Otra circunstancia que se repite en estaciones que acogen varias líneas: el panel anuncia la llegada del metro con un destino, pongamos Llíria, y a los dos minutos el que se dirige a Marítim, por jugar con otro ejemplo cotidiano. No obstante, aparece primero el de Paterna ante un usuario confiado en lo que ponía en el rótulo de la estación. ¿Qué ocurre? Que si no se fija en el luminoso de los vagones, por la inercia de la primera información se sube en el tren equivocado.

Podría extenderme con muchos más ejemplos, ahondar en el deterioro de los bancos de espera, en la suciedad en los andenes, en los desconchados de las paredes, en las eternas promesas de ampliación de líneas y frecuencias de paso … y en un largo etcétera. Las decenas de miles de usuarios que sufren a diario esta situación ya la conocen, aunque los responsables políticos aparentemente la ignoren. Ni el presidente de la Generalitat ni la consellera correspondiente parecen inmutarse ante este deterioro. Esta última se limita a anunciar un plan de inversiones. 30 años después del inicio de FGV y tras dos años y medio de gestión del actual Consell.
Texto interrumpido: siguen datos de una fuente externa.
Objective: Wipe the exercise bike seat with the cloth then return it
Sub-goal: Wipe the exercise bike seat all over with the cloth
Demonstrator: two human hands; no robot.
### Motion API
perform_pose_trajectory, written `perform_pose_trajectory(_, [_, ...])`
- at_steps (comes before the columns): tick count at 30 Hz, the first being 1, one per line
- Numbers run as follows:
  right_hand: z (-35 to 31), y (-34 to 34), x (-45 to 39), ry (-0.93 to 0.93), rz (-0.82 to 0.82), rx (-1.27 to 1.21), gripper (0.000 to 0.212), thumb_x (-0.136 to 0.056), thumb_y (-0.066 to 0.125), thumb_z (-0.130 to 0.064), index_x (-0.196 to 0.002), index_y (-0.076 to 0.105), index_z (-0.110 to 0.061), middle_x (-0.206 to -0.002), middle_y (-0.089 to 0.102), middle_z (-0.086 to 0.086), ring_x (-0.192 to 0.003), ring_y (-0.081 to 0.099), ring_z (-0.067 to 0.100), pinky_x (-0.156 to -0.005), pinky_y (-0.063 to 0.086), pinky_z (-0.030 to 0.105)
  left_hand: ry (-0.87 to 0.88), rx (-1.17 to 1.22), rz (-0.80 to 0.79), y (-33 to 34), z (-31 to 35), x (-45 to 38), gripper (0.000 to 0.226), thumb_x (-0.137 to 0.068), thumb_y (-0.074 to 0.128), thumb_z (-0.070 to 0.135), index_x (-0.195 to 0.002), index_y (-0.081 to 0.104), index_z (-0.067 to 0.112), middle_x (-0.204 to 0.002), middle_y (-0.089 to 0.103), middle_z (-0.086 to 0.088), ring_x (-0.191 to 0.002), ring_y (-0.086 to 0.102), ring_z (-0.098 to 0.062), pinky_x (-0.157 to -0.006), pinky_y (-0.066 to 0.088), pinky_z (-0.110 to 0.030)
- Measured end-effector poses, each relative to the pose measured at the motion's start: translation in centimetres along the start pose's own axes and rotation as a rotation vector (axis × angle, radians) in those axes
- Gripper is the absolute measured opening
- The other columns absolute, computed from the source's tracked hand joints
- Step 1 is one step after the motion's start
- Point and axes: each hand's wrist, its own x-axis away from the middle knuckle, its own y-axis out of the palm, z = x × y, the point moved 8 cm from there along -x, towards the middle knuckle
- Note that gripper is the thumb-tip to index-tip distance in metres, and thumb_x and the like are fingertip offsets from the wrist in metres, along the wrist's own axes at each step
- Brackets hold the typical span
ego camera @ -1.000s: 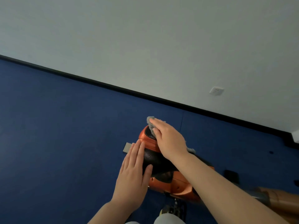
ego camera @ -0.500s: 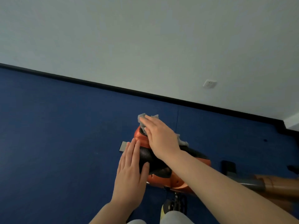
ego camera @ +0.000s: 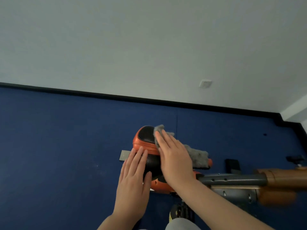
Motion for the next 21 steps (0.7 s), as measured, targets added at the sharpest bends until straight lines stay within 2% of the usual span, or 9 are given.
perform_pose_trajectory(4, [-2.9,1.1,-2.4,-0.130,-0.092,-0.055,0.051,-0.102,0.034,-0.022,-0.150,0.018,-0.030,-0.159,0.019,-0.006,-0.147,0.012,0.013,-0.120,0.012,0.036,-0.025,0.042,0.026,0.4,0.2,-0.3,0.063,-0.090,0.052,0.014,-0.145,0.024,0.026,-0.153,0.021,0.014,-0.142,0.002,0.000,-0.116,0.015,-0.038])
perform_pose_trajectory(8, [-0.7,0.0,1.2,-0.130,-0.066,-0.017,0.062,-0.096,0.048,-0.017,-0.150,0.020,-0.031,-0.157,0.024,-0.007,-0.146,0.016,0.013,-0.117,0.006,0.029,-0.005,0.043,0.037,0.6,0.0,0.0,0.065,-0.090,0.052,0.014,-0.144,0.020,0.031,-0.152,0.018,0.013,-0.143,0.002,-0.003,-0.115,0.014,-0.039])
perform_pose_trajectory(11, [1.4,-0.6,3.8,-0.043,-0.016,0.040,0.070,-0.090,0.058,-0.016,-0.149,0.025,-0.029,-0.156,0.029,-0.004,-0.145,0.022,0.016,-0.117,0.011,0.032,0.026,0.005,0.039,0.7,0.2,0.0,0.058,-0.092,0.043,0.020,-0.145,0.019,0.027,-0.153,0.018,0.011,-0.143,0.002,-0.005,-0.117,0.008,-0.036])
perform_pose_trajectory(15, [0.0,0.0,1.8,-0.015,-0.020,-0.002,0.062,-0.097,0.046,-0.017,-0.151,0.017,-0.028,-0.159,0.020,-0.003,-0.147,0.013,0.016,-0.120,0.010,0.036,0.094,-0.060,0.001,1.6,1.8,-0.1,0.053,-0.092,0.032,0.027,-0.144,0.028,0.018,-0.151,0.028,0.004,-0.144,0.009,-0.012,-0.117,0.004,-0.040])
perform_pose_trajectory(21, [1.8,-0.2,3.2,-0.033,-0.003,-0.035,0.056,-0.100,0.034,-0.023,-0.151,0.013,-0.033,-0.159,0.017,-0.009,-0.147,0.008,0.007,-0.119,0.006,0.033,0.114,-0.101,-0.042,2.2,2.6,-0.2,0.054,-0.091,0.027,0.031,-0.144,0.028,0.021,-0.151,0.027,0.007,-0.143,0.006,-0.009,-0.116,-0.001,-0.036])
Tampoco el resto de partidos en Les Cortes demuestran alterarse.

Aunque pase por el subsuelo valenciano, el metro forma parte de la realidad cotidiana de la capital y de su entorno, de la existencia de miles de usuarios que sufren estas deficiencias en silencio, enganchados en muchos casos a sus teléfonos móviles. Y que recibirán su convocatoria electoral para participar en los comicios autonómicos y locales del último domingo de 2019. También aporta valor (o devalúa) a la marca turística València y contribuye a la opinión que genera la urbe en los turistas que la visitan.